Days later, Dr. Al-Agba asked her medical distributor to order gowns and N95s — but they were already all sold out. Then, she said, she was told by a regional health care nonprofit that has been helping to distribute medical supplies that she could not get any protective equipment because she wasn’t on the front line.

She had to rely on community donations.

“Someone left two boxes of masks on my doorstep,” Dr. Al-Agba said. “I will make them last; I’ll spray each one with alcohol and keep using it until it breaks down. We’re really improvising here.”

For weeks now, she said, she’s been conducting “car visits” with her patients who have a cough or a fever. The patient is instructed to pull up to the side of the office while Dr. Al-Agba puts on goggles, a mask, gloves and a zippered, hazmat-like suit. Then she approaches the vehicle.

“After practicing for 20 years and being a third-generation doctor, I can tell you this is new territory,” Dr. Al-Agba said. “I don’t know if we’ve ever had to go to work and fear for our lives in the same way.”

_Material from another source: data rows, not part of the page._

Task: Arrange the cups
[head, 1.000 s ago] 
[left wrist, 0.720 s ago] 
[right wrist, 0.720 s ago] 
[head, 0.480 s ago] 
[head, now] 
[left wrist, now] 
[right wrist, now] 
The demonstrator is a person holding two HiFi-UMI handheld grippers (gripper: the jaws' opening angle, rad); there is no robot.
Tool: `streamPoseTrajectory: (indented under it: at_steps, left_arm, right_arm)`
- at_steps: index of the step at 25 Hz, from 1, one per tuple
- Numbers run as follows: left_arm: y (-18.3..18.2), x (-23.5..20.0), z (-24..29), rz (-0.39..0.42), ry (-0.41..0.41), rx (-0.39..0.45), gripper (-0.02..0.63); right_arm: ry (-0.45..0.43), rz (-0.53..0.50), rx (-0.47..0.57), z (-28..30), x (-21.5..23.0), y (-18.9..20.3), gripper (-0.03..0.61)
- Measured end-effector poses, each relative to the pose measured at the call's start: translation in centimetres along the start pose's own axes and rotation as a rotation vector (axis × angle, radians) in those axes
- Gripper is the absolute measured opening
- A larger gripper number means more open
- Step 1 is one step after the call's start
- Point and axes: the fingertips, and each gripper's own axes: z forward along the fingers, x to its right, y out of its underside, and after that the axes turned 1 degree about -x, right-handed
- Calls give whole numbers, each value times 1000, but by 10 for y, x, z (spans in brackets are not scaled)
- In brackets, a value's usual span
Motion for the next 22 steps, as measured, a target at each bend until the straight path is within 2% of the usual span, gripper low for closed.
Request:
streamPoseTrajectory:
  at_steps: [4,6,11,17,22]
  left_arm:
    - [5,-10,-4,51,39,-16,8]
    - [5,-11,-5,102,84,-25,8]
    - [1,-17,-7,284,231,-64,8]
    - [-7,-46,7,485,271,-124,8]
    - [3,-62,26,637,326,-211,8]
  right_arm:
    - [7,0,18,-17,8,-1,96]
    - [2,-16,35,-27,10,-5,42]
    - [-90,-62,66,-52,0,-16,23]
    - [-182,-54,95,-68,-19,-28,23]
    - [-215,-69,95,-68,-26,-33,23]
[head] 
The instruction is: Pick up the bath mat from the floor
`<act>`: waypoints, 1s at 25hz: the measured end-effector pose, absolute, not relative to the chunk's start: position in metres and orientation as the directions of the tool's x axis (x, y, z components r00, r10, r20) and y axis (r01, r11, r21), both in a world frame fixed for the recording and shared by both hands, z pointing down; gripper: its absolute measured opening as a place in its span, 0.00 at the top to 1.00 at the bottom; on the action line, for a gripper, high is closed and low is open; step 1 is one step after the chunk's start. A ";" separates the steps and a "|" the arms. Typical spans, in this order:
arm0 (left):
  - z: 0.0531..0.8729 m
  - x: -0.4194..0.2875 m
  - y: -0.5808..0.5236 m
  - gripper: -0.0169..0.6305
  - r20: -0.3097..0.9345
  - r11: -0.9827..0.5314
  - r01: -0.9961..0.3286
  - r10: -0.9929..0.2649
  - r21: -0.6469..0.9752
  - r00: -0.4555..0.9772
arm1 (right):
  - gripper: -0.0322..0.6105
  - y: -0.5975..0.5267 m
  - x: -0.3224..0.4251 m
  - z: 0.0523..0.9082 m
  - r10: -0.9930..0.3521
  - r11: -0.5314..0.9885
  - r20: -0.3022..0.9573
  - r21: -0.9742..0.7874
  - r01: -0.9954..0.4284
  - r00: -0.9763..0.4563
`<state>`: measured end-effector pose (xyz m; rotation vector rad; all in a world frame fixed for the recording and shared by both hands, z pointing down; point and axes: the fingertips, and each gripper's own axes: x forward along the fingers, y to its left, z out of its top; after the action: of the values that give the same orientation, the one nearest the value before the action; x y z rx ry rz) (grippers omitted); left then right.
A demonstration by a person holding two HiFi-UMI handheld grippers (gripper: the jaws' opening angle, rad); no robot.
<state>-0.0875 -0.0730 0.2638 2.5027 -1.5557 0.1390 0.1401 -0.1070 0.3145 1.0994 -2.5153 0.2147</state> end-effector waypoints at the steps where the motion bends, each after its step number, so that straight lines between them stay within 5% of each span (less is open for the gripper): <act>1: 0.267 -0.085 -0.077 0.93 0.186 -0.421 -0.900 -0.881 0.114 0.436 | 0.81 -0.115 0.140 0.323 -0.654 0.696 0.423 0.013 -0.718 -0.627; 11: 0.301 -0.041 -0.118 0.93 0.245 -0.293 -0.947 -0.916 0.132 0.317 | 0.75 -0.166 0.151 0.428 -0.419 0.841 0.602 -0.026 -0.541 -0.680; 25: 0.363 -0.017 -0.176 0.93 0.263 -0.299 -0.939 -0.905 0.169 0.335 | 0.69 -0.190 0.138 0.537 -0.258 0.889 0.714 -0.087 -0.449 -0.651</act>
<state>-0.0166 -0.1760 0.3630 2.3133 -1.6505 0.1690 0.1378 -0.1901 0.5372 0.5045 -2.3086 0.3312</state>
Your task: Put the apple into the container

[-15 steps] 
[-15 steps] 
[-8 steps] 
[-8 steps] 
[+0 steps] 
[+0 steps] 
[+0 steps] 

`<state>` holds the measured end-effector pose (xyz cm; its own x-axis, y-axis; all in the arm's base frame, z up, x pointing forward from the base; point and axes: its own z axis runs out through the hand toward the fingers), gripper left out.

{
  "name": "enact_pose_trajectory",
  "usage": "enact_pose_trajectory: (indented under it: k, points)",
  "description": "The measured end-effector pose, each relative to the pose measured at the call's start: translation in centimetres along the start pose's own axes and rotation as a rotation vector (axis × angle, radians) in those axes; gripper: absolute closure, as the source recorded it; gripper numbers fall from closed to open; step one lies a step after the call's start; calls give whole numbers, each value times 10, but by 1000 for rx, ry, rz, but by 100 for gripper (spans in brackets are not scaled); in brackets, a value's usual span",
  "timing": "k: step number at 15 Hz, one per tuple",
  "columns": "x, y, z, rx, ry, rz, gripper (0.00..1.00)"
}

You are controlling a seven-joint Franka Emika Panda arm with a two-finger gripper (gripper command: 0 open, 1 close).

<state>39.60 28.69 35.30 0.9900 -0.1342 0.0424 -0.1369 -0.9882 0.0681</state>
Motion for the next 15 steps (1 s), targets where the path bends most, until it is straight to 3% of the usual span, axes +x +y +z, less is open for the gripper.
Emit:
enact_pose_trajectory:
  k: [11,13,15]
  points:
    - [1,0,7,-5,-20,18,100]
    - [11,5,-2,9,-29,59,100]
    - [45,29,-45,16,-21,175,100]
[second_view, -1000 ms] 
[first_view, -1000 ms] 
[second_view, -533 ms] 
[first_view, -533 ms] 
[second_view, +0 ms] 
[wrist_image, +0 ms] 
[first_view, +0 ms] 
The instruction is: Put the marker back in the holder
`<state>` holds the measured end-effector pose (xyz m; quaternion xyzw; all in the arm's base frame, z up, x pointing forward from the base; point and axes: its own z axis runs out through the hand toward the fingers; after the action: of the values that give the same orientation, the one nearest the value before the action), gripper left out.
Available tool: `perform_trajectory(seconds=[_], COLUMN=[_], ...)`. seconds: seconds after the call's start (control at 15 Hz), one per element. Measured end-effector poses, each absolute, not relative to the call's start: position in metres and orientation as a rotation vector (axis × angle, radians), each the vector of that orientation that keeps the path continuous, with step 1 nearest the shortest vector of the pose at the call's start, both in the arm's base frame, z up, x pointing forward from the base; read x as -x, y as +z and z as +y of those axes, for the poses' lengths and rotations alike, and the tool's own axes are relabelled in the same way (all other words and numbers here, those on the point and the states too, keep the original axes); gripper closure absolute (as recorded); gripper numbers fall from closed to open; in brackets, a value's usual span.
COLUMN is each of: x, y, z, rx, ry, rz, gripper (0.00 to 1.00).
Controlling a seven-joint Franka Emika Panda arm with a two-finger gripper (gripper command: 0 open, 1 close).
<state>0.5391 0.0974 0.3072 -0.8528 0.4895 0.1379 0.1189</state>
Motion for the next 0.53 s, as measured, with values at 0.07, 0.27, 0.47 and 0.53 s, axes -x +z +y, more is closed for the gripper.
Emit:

The hospital shortages stem mainly from the prolonged outbreak in China and a widespread buying of masks by anxious citizens in the United States and around the world.

China produced half of the world’s supply even before the coronavirus emerged there. As the country grappled with an outbreak, it expanded its mask production by nearly 12-fold, but hoarded what it made. As a result, worries about mask supplies have risen as the epidemic in Asia rapidly transformed into a pandemic that reached more than 140 countries and all 50 U.S. states.

Last month, the U.S. surgeon general, Jerome M. Adams, urged the public to stop buying masks, warning that they would take away important resources from health care professionals. This week, Vice President Mike Pence asked construction companies to donate their N95 masks to local hospitals, and to stop making new orders.

A person is more likely to get infected by touching contaminated surfaces than from a droplet traveling through the air, according to infectious disease experts, who also warn about accidental contamination by touching the outside of the mask.But they also encourage health care workers to take serious precautions, given the risk their work exposes them to.

“We don’t have immunity; we don’t have prior exposure; a lot of people are susceptible and the virus is easily transmittable,” said Dr. Lucy Wilson, a professor of emergency health services at the University of Maryland Baltimore County. “I think it’s pretty unprecedented in modern times, and we are entering the crisis point.”

Dr. Wilson, an infectious disease physician and former public health official, said potential solutions to the shortage could include the federal stockpile, masks donated from other industries and increased domestic production.

The federal government’s Strategic National Stockpile of medical supplies includes 12 million medical-grade N95 masks and 30 million surgical masks — only about 1 percent of the 3.5 billion masks that the Department of Health and Human Services estimates would be needed over the course of a year.

During similar outbreaks in the past, like the SARS epidemic in 2003, a large number of hospital workers got infected, Dr. Wilson said. Protecting medical professionals is essential to managing the pandemic.

“Health care workers have become very vocal about their safety concerns because they are really on the battlefield 24 hours a day,” Dr. Wilson said. “They have organized and are raising awareness.”

Doctors and nurses who get sick can’t provide care for their patients, putting a tremendous strain on a health care system that is already in need of resources, she said.

“This is a think-outside-the-box situation, and we as a country need to be innovative,” Dr. Al-Agba said. “It feels like a war zone a little bit. We need to do as much as we can to save as many as we can.”